Takydromus toyamai
- Conservation status: Endangered (IUCN 3.1)

Scientific classification
- Kingdom: Animalia
- Phylum: Chordata
- Class: Reptilia
- Order: Squamata
- Family: Lacertidae
- Genus: Takydromus
- Species: T. toyamai
- Binomial name: Takydromus toyamai Takeda & Ota, 1996

= Takydromus toyamai =

- Genus: Takydromus
- Species: toyamai
- Authority: Takeda & Ota, 1996
- Conservation status: EN

Species of lizard

Takydromus toyamai (ミヤコカナヘビ), also known commonly as the Miyako grass lizard, is a species of lizard in the family Lacertidae. The species is endemic to the Ryukyu Islands.

==Etymology==
The specific name, toyamai, is in honor of Japanese herpetologist Masanao Toyama.

==Description==
T. toyamai rarely exceeds 10 in in total length, most of which is tail.
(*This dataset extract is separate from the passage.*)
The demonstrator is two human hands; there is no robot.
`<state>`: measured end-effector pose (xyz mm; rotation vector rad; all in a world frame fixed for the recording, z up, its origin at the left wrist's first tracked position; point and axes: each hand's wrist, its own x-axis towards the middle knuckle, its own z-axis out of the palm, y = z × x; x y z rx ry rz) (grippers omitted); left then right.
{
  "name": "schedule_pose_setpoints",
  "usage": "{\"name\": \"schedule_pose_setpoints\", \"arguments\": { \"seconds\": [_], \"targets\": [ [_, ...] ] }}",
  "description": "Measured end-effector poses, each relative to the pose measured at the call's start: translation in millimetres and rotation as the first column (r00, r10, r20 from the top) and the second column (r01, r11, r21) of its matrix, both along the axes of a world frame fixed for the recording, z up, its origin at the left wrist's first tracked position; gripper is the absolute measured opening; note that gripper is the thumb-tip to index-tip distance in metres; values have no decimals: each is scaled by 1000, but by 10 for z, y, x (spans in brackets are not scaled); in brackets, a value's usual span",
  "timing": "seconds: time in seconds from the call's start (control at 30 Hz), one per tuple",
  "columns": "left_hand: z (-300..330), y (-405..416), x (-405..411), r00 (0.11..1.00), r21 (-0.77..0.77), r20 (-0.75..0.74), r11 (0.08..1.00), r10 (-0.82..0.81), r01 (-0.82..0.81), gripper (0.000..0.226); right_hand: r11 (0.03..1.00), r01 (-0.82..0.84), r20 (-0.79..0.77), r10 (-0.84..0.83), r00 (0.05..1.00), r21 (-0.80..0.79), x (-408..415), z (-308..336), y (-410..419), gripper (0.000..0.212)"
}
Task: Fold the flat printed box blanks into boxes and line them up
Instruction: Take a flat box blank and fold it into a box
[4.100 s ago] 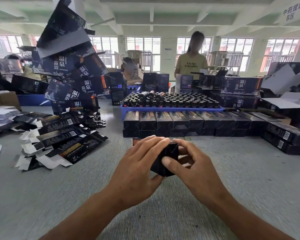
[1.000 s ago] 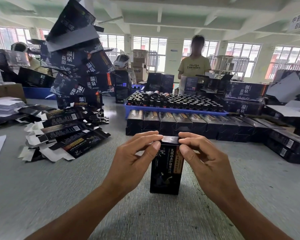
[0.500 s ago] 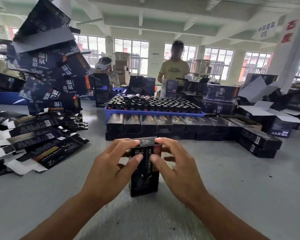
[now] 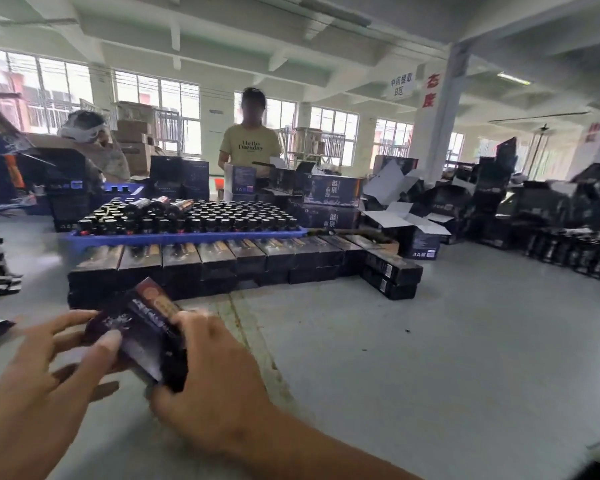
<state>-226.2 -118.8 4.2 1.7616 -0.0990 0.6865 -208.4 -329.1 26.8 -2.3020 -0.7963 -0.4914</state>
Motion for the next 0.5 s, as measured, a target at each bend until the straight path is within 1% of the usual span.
{"name": "schedule_pose_setpoints", "arguments": {
  "seconds": [0.03,0.1,0.17,0.2,0.23,0.3,0.37,0.4,0.47,0.5],
  "targets": [
    [-50,-29,27,999,31,-12,999,33,-32,69,998,64,3,-64,998,24,84,25,-59,66],
    [-146,-13,85,996,159,-63,986,60,-50,82,974,216,-14,-216,976,73,319,102,-275,54],
    [-256,21,122,989,250,-134,968,70,-35,81,909,408,-56,-405,913,82,594,187,-616,48],
    [-295,41,137,981,280,-180,960,70,-16,78,857,513,-74,-509,858,56,719,205,-823,46],
    [-326,67,147,978,314,-191,949,84,-20,74,790,614,-90,-610,787,11,828,199,-1042,46],
    [-356,92,151,975,383,-205,924,83,2,66,650,753,-141,-759,636,-102,972,120,-1441,46],
    [-364,111,150,976,430,-210,902,55,42,56,566,811,-184,-822,540,-150,1025,19,-1675,46],
    [-347,92,133,977,458,-208,887,46,56,52,541,825,-166,-839,518,-163,1043,-13,-1718,42],
    [-345,63,117,980,558,-191,827,47,69,45,506,832,-54,-860,508,-226,1083,-43,-1702,29],
    [-361,51,103,984,602,-172,795,40,73,46,492,831,-3,-861,509,-260,1111,-40,-1669,26]
  ]
}}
It is usually green, while some juveniles can be brown.

==Behavior and diet==
T. toyamai is an active lizard, coming out during the day to forage for small insects.

==Reproduction==
T. toyami is oviparous.

==Geographic range==
T. toyamai is found in the Miyako Islands in the southern Ryukyu Islands.

==Habitat==
The preferred natural habitats of T. toyamai are grassland, shrubland, and forest.

==Conservation status==
T. toyamai is listed as endangered by the IUCN due to deforestation, and the introduction of peacocks and weasels.

==In captivity==
If kept as a pet, the Miyako grass lizard likes the temperature to be around 80–90 °F during the day, and 60–75 °F degrees at night. It prefers the humidity to be around 78%.